> [Task to carry out]: Using the listing below, copy exactly the lines from the one containing "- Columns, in" to the one containing "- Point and", both lines included, and no others.

> [Data for processing]:

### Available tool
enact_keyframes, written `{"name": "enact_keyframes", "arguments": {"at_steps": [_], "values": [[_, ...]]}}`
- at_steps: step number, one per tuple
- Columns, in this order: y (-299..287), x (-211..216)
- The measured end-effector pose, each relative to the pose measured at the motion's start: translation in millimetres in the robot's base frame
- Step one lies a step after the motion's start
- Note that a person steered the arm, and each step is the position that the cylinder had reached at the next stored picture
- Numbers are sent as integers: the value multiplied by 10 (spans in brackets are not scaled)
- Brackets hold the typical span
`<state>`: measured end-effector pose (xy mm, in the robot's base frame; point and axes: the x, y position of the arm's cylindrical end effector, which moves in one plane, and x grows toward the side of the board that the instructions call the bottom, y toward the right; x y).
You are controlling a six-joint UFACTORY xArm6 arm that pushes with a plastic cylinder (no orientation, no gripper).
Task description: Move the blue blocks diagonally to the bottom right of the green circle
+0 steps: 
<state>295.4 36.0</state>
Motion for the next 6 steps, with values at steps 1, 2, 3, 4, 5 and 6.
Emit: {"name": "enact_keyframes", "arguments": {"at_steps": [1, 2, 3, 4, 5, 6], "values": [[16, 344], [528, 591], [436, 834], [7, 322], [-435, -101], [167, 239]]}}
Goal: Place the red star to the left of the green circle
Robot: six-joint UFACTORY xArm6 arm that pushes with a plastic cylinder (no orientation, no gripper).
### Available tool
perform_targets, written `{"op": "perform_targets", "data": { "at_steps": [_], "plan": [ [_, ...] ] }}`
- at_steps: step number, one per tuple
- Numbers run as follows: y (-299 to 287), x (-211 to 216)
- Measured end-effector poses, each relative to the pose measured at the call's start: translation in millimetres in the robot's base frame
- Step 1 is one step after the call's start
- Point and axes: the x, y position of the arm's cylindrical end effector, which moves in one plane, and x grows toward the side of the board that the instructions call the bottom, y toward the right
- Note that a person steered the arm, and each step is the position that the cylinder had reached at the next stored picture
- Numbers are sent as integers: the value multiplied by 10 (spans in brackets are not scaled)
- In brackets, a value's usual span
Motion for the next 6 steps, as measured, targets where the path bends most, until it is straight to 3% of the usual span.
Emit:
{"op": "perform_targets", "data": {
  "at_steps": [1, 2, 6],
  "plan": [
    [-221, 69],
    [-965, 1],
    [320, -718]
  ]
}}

> [Response]:
- Columns, in this order: y (-299..287), x (-211..216)
- The measured end-effector pose, each relative to the pose measured at the motion's start: translation in millimetres in the robot's base frame
- Step one lies a step after the motion's start
- Note that a person steered the arm, and each step is the position that the cylinder had reached at the next stored picture
- Numbers are sent as integers: the value multiplied by 10 (spans in brackets are not scaled)
- Brackets hold the typical span
`<state>`: measured end-effector pose (xy mm, in the robot's base frame; point and axes: the x, y position of the arm's cylindrical end effector, which moves in one plane, and x grows toward the side of the board that the instructions call the bottom, y toward the right; x y).
You are controlling a six-joint UFACTORY xArm6 arm that pushes with a plastic cylinder (no orientation, no gripper).
Task description: Move the blue blocks diagonally to the bottom right of the green circle
+0 steps: 
<state>295.4 36.0</state>
Motion for the next 6 steps, with values at steps 1, 2, 3, 4, 5 and 6.
Emit: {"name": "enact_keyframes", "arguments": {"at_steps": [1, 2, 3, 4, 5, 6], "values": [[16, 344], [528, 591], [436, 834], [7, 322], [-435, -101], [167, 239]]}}
Goal: Place the red star to the left of the green circle
Robot: six-joint UFACTORY xArm6 arm that pushes with a plastic cylinder (no orientation, no gripper).
### Available tool
perform_targets, written `{"op": "perform_targets", "data": { "at_steps": [_], "plan": [ [_, ...] ] }}`
- at_steps: step number, one per tuple
- Numbers run as follows: y (-299 to 287), x (-211 to 216)
- Measured end-effector poses, each relative to the pose measured at the call's start: translation in millimetres in the robot's base frame
- Step 1 is one step after the call's start
- Point and axes: the x, y position of the arm's cylindrical end effector, which moves in one plane, and x grows toward the side of the board that the instructions call the bottom, y toward the right

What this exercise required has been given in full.